Sunday, February 5, 2017

where am I


There are things that don’t exist in the world— is it realism or abstraction to make a recognizable drawing of a fantasy object or person? Or to draw something that isn’t something? Is a line representational, or abstract? What about writing? Is it yet more abstract as poetry? If you repeat a single word, how long will it retain its meaning?
Drawing ability can be dismissed as irrelevant, a parlor trick.  But as I revived myself as an artist over the past several years, it has led to my current work—both drawing from life as a daily practice, as well as taking different approaches to abstraction-quick simple line studies, with and without words, more complex works on specific themes.
I work with paper, using pastel or pencil, because of the tactility and immediacy of this substrate. I use it for its impermanence, and because it keeps me from being too precious and attached. Subjects are stripped to the basics—a landscape as blocks of texture, a forest as lines on a page, substituting the written word for the drawn line. I draw the world from the bones out.
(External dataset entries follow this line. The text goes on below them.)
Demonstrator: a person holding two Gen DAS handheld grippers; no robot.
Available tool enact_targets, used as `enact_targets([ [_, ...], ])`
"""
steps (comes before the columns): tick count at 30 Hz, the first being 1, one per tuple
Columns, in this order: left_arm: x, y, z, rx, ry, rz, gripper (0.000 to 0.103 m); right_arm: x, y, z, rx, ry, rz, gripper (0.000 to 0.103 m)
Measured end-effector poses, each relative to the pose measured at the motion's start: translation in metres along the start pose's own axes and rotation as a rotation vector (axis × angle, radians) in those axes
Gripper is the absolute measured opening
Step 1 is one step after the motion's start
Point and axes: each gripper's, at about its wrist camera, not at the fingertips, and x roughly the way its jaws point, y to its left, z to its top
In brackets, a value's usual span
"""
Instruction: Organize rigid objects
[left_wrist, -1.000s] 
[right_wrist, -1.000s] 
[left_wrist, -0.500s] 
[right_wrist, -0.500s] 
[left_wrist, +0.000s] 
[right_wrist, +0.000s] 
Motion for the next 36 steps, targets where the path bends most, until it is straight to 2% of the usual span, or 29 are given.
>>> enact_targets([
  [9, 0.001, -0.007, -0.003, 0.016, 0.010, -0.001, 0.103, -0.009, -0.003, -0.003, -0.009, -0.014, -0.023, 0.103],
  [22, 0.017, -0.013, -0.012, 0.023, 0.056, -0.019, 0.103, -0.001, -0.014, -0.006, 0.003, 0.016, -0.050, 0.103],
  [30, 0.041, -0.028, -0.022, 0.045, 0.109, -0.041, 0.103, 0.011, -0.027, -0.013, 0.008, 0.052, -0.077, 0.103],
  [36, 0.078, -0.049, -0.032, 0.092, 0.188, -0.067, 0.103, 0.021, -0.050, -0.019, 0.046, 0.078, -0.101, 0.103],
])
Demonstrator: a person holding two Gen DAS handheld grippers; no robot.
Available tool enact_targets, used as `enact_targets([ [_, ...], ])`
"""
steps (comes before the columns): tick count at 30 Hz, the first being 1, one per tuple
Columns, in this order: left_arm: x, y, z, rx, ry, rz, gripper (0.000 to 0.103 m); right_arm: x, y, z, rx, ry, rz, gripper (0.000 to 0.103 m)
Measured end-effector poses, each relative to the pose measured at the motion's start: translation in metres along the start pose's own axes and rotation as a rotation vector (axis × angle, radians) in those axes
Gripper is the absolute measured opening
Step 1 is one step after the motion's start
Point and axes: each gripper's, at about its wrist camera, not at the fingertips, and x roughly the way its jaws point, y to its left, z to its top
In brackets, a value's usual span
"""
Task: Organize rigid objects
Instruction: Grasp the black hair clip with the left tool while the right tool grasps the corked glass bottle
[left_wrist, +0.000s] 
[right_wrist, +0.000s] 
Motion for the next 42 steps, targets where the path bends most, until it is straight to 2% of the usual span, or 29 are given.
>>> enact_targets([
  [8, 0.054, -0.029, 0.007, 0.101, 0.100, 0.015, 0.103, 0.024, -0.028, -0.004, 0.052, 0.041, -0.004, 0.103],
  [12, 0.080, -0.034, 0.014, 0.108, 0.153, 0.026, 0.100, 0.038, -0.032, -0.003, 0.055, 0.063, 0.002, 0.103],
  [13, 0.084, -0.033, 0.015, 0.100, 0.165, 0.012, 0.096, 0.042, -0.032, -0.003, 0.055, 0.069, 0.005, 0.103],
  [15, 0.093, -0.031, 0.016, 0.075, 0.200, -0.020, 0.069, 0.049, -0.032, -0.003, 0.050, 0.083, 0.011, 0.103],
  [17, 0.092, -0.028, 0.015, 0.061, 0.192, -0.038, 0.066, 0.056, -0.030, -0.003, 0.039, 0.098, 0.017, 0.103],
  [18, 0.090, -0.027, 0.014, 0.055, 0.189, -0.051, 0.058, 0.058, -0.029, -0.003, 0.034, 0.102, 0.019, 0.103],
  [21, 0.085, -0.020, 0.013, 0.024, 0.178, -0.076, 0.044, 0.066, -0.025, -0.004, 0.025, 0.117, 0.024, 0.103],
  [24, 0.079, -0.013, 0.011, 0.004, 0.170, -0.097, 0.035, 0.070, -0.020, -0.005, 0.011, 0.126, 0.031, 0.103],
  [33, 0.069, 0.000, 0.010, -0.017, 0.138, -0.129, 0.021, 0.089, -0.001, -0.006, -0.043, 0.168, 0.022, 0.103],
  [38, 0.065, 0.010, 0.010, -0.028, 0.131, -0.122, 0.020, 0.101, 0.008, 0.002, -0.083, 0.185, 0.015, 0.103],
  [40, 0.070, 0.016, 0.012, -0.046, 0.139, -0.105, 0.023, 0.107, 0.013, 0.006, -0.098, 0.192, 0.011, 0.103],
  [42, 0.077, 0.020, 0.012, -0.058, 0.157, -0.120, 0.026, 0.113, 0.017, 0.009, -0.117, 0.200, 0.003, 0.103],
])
My current work reconciles these paths—my ability as a draftsman, my exploration of the world through abstraction, and my writing. I am combining these threads of representation and abstraction, as well as my identity as a writer and poet with works on the theme of hidden women; a public art project to engage older women; a memoir and drawings about late life disruptions; an exploration of the concept of “here” and where I am in relation to it. The drawings beg participation; they are still life performance art. Using stationary frames, I create an illusion of movement, triggered by a word, or a shape, or the tearing and rearranging of the paper itself. The viewer cannot escape taking part, imposing their own interpretation, or decoding the message from their own inner dialogue. These themes converge: the stripped-down wisdom of the crone, the essentiality of the abstract, the hidden and the silenced in our society.